Tally the cost of “Guns Everywhere” policy: schools, workplaces, religious places, shopping malls must spend millions of dollars for security that is impossible to provide; millions of dollars to investigate, prosecute murder and mayhem, billions on funerals and injury, lost productivity and lifelong misery and suffering. Everytown estimates the annual cost of gun violence at $214 billion. And for what?

Guns everywhere also play a role in police shootings because police assume a suspect has a gun and shoots first.

“Thoughts and prayers are not enough — we need to respond to these tragedies with action,” Coons said. Common-sense gun safety legislation such as the NICS Denial Notification Act and Background Check Expansion Act is supported by 93% of Americans.
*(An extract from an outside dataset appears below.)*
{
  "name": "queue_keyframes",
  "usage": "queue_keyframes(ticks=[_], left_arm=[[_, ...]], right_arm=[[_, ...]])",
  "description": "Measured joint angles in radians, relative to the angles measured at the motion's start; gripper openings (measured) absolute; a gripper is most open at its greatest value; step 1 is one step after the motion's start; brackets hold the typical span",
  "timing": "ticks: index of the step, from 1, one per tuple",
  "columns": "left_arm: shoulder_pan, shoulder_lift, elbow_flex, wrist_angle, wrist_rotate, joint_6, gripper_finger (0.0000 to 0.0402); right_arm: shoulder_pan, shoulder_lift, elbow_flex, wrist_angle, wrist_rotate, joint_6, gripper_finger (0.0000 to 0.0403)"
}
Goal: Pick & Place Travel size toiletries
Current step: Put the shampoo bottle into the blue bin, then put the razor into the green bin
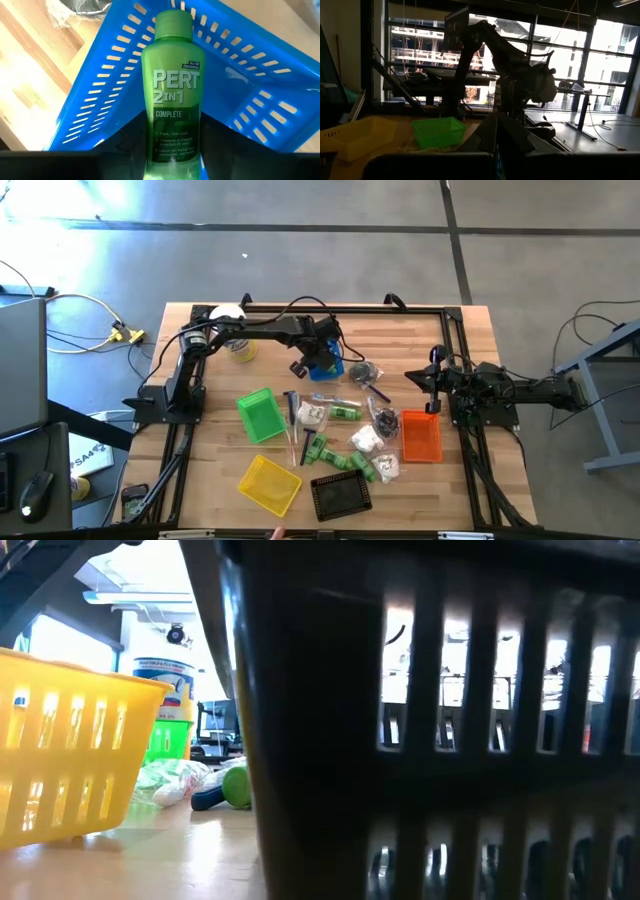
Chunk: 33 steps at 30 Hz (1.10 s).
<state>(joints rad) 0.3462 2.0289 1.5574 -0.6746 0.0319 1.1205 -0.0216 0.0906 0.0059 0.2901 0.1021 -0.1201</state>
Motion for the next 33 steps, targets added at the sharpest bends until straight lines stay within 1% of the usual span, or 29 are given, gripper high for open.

But though Republicans have blocked even this sensible gun safety regulation, it’s not enough. Buying a gun should be at least as hard as getting an abortion or voting. This is what is needed:

• The federal government should use its power of the purse to require gun manufacturers make Smart Guns – guns that can only be fired by the registered owner – for all guns purchased for the military and law enforcement. Require manufacturers to incorporate microstamp technology so guns used in crime can be more easily traced.
• Universal background checks; end the three-day maximum after which the purchase can be made (arbitrarily imposed by George W. Bush’s Attorney General Ashcroft)
• Ban assault weapons, high-capacity ammo, bump stocks.
• Tax the purchase of guns and ammunition to establish a Victim’s Fund and to repay municipalities for using tax revenues to provide security to schools, houses of worship, shopping malls, concert venues; public meetings
• Require gun owners to purchase special liability insurance.
• Require proper security of guns in the home; make parents, guardians liable for criminal prosecution (negligent homicide, reckless indifference) if a minor uses the gun to commit injure themselves or others.
• Require gun owners to be licensed, certified to have gone through training and registered.
• End online purchase of guns and ammunition; require all purchases to go through licensed and regulated dealers that are regularly audited and only allowed to operate in permitted areas.
• Make creating or possessing ghost guns a felony.
• End immunity for gun manufacturers that market guns for “sport” and “hunting” when they are designed solely to kill human beings.